Abstract

Based on the increasing knowledge of intracellular signal propagation in cavernous smooth muscle tone regulation, which is of major importance to the understanding of both the physiology of erection and the pathophysiology of erectile dysfunction, selective phosphodiesterase (PDE) inhibitors have recently been introduced in the treatment of erectile dysfunction. The first promising clinical data on the use of the orally active PDE5 inhibitor Sildenafil in the treatment of erectile dysfunction were accompanied by boosting research activities on cavernous intracellular signal transduction and phosphodiesterase characterization with the aid of molecular biology and protein chemistry.
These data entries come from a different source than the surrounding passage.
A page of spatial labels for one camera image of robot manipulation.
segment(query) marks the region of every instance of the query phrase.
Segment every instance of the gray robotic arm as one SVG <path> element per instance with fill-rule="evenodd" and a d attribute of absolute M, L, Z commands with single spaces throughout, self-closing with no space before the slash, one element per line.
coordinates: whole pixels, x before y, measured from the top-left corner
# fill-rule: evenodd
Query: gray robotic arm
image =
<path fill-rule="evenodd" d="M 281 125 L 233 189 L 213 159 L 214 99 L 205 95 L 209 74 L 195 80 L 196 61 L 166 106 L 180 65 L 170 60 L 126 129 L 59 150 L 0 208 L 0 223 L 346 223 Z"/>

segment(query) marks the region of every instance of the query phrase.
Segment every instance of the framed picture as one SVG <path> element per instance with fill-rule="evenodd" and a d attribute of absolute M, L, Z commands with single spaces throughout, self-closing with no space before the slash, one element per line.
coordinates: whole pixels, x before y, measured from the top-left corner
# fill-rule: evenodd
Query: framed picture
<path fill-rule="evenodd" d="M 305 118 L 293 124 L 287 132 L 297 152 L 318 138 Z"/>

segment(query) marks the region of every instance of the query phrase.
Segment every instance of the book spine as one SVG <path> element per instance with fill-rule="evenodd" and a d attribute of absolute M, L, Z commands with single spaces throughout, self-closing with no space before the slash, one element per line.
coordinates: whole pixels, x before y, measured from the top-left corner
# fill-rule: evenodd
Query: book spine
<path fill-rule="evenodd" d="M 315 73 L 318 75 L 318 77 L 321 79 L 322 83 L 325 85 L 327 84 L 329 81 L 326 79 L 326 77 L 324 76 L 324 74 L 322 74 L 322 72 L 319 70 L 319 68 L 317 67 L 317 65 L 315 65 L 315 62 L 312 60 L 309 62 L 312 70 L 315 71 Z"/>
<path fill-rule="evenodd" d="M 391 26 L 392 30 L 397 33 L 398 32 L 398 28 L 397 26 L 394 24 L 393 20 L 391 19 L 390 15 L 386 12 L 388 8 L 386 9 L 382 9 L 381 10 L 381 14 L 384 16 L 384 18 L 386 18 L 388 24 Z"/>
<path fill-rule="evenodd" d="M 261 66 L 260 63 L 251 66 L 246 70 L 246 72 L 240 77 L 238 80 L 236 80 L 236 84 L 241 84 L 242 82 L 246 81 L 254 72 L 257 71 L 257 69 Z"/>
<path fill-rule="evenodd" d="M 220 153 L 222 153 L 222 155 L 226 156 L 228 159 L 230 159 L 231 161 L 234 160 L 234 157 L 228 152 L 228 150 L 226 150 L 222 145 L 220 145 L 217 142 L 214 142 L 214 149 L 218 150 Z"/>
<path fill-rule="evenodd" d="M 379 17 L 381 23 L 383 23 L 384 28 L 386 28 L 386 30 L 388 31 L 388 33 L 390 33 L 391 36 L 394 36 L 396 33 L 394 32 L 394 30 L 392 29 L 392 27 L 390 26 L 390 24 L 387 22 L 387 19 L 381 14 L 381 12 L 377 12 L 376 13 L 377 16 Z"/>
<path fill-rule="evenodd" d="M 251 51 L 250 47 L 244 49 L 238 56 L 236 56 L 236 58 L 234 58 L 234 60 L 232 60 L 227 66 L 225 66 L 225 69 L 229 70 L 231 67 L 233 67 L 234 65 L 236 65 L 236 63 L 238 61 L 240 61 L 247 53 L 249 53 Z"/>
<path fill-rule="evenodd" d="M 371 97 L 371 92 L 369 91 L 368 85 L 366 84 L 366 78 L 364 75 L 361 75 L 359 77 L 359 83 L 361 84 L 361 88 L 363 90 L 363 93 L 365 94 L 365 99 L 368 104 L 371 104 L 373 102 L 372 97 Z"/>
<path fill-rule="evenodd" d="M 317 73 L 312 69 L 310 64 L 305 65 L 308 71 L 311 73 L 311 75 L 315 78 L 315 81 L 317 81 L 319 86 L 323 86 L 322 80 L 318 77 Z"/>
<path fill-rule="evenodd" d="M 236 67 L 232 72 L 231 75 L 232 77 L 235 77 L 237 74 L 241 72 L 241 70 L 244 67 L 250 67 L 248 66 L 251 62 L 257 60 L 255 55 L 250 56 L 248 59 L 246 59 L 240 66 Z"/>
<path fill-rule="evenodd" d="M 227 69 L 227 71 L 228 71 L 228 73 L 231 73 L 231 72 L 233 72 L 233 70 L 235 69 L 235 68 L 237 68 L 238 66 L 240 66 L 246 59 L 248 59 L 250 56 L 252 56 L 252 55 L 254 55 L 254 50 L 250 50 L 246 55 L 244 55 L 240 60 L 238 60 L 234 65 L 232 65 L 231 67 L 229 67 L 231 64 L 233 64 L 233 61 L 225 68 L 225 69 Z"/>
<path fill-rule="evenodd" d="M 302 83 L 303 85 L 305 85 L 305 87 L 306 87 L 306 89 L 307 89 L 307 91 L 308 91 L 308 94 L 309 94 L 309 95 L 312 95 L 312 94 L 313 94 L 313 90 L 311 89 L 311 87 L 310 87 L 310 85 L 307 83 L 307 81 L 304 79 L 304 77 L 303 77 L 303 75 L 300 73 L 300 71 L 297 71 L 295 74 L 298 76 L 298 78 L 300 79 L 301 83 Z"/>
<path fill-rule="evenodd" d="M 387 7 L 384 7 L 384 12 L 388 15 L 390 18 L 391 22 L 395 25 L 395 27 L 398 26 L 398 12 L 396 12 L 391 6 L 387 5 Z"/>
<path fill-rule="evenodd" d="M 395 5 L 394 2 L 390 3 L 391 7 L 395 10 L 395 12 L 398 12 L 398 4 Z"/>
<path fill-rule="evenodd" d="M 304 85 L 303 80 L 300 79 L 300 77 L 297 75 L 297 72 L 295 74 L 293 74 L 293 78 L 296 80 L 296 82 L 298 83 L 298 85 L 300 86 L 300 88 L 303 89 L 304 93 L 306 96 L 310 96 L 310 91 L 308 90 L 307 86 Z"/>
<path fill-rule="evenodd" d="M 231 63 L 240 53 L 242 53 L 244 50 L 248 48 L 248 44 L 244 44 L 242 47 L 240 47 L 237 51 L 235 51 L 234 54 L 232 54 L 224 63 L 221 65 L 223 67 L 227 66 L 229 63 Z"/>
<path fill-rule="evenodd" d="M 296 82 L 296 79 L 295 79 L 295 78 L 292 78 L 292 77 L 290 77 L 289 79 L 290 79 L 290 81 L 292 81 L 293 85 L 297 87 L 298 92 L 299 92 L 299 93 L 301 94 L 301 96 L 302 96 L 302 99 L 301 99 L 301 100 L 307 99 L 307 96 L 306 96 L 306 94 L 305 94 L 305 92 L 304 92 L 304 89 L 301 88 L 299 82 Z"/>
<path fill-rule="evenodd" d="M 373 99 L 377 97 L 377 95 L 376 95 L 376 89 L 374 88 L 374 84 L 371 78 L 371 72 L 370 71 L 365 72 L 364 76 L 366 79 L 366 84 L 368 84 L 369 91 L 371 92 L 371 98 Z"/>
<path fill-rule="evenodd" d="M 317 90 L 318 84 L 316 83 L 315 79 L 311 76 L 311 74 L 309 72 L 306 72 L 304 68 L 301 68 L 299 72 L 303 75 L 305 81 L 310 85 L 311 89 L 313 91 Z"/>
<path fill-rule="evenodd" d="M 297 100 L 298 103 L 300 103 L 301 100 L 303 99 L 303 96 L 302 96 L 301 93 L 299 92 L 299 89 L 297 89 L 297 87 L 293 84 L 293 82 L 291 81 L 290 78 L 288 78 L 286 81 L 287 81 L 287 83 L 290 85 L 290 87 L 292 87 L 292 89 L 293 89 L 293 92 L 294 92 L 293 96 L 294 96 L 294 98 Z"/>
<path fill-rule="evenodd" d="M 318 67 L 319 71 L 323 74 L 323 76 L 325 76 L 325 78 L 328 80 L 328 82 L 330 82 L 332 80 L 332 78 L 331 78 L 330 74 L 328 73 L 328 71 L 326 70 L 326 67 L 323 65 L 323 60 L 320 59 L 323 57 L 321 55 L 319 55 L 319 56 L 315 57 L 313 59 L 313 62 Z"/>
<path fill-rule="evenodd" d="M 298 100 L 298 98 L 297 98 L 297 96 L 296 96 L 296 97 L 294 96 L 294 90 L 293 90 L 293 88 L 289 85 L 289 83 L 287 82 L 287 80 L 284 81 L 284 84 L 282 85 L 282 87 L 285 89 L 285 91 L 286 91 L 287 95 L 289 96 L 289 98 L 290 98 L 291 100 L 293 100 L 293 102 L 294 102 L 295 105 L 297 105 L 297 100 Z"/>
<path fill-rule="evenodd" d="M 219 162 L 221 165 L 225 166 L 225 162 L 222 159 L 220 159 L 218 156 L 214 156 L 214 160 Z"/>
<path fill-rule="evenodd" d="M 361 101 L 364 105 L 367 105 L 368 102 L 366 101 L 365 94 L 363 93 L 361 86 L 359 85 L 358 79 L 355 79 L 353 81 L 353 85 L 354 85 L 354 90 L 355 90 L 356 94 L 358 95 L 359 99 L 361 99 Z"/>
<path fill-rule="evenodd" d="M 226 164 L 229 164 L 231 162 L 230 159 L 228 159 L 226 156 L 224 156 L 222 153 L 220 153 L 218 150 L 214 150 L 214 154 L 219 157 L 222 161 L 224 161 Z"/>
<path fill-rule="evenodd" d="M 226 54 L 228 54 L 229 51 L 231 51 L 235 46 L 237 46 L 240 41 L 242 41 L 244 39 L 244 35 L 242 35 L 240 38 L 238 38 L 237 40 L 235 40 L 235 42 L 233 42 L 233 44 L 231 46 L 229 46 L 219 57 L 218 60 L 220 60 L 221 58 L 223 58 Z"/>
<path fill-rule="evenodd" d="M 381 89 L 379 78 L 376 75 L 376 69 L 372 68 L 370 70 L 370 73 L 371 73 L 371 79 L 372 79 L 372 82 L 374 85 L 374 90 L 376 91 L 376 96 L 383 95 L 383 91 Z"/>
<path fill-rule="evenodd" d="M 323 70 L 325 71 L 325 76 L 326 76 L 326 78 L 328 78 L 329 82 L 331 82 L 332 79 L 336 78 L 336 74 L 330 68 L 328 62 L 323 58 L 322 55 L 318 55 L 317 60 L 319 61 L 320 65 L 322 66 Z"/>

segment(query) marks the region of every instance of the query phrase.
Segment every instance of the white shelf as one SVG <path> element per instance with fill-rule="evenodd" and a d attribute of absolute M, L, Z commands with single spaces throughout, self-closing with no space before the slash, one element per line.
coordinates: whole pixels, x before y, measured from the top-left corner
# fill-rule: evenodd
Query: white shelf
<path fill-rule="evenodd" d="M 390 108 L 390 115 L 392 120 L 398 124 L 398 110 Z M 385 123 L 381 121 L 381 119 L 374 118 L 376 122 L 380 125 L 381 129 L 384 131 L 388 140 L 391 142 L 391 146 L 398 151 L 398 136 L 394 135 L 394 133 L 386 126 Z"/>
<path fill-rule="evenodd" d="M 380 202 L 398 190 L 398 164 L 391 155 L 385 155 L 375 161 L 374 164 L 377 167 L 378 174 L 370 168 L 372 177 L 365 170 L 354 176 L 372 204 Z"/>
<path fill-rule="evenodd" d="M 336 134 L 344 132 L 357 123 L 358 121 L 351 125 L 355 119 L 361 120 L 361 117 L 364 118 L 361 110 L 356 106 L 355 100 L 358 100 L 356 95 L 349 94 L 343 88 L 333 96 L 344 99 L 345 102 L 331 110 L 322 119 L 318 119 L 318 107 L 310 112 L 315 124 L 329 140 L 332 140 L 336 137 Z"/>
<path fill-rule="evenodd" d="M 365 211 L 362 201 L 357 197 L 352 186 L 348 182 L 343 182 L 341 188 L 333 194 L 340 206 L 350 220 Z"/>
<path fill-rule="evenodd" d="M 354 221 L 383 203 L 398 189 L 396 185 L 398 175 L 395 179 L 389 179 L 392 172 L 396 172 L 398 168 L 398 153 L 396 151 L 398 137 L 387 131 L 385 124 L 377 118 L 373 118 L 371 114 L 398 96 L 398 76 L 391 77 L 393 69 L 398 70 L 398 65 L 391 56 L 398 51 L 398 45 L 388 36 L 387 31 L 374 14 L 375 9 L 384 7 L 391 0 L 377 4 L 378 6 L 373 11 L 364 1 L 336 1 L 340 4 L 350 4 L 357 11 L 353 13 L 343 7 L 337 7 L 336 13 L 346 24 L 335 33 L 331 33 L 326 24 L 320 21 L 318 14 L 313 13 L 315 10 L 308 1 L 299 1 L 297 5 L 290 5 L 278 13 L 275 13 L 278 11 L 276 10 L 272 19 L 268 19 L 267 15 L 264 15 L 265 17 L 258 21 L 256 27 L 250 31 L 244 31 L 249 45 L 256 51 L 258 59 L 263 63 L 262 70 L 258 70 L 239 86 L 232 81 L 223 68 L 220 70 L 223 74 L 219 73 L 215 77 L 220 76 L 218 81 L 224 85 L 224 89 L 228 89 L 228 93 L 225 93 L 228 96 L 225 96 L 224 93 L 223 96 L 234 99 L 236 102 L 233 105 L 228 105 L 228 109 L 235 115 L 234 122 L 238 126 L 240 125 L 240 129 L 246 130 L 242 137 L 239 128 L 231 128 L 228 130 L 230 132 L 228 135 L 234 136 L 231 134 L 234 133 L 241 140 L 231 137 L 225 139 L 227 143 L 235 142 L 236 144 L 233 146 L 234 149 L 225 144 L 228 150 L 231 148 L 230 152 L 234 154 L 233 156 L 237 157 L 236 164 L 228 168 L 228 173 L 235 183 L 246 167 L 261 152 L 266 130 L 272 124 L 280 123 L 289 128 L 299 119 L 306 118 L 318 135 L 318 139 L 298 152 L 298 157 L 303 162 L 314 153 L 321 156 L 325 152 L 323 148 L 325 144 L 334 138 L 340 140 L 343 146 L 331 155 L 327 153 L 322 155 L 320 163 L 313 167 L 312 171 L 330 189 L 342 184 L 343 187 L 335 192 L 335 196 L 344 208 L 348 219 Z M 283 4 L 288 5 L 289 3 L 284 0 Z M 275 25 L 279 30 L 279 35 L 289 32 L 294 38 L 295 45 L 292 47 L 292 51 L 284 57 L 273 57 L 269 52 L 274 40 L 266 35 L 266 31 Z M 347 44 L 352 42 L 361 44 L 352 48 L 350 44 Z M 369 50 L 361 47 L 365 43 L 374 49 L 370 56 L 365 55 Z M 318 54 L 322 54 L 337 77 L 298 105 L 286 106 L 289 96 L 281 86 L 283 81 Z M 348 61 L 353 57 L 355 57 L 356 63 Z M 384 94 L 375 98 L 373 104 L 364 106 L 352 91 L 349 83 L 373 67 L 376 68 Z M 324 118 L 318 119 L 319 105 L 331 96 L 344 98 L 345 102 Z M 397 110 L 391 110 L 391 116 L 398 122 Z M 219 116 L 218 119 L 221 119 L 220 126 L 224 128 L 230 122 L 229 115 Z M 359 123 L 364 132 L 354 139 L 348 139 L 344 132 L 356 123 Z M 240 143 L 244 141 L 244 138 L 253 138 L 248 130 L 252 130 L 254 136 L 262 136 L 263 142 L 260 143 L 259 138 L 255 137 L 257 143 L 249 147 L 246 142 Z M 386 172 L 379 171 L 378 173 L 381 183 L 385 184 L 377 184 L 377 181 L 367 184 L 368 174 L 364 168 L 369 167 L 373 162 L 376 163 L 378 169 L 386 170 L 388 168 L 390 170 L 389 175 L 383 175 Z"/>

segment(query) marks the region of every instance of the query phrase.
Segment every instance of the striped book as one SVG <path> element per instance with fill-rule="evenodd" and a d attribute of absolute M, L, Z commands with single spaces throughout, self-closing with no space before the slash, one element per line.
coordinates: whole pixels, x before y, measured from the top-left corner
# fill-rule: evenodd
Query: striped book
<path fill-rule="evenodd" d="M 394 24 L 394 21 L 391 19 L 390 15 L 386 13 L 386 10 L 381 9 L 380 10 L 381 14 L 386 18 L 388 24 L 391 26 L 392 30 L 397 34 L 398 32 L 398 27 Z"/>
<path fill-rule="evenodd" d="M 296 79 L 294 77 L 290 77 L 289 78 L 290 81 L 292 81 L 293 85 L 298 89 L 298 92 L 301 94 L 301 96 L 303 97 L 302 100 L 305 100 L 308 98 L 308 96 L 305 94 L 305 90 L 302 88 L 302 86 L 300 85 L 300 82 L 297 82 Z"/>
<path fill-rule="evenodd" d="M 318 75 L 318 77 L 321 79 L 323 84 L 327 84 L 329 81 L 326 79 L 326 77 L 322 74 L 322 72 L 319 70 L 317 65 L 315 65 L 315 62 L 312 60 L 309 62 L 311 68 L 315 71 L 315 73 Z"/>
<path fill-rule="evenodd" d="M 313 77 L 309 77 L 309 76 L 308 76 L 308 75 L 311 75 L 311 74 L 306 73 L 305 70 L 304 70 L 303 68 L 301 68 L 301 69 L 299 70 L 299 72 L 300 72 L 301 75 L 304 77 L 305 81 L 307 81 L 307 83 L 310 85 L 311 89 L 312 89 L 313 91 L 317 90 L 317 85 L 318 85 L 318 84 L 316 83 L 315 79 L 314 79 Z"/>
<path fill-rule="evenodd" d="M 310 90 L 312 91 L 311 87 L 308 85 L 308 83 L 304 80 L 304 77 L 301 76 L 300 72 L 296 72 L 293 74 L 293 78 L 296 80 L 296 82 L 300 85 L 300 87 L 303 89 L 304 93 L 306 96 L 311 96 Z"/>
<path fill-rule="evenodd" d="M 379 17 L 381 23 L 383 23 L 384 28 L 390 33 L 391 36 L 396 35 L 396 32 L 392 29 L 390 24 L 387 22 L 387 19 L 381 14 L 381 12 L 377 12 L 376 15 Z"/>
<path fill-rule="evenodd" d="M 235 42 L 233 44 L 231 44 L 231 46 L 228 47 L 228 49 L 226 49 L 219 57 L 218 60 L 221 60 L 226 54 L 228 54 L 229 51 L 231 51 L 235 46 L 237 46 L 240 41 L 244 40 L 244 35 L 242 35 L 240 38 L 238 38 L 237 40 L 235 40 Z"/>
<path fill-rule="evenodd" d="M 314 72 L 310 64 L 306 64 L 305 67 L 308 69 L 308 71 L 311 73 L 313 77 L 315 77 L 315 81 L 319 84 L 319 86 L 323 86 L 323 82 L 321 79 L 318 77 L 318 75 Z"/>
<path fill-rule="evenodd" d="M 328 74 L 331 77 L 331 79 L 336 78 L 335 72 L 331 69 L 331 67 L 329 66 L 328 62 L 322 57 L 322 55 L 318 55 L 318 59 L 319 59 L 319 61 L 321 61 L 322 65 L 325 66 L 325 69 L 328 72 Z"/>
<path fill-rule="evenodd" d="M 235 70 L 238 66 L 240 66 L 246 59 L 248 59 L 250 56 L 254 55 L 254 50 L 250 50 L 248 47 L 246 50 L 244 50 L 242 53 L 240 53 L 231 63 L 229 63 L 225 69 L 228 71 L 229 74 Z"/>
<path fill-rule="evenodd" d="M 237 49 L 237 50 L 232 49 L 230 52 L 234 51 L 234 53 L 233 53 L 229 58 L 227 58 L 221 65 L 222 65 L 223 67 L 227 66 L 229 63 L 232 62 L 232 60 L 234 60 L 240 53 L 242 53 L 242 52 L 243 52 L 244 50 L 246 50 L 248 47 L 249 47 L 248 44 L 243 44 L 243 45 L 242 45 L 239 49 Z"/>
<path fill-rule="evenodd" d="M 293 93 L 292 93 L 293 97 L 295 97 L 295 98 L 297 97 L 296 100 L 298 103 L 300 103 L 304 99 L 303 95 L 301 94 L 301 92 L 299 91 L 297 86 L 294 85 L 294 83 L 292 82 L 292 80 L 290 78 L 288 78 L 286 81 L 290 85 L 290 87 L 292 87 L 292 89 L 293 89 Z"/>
The presence of mRNA transcripts specific for 14 different human phosphodiesterase isoenzymes and isoforms in human cavernous tissue was shown by RT-PCR: Three isogenes of PDEI, PDE2A and 10A, which hydrolyse cAMP as well as cGMP, the cAMP-specific PDE3A, four isogenes of PDE4, PDE7A and PDE8A, as well as cGMP-specific PDEs PDE5A and PDE9A. Using anion exchange chromatography, the activities of PDE isoenzymes 2, 3, 4, and 5 were detected in cytosolic supernatants of human cavernous smooth muscle. To date, the efficacy and safety of several next generation PDE5 inhibitors for use in the treatment of male erectile dysfunction are under evaluation in vitro and in vivo. Further research will possibly allow identification of diagnostic tools for erectile dysfunction and of even more selective drugs in its therapy.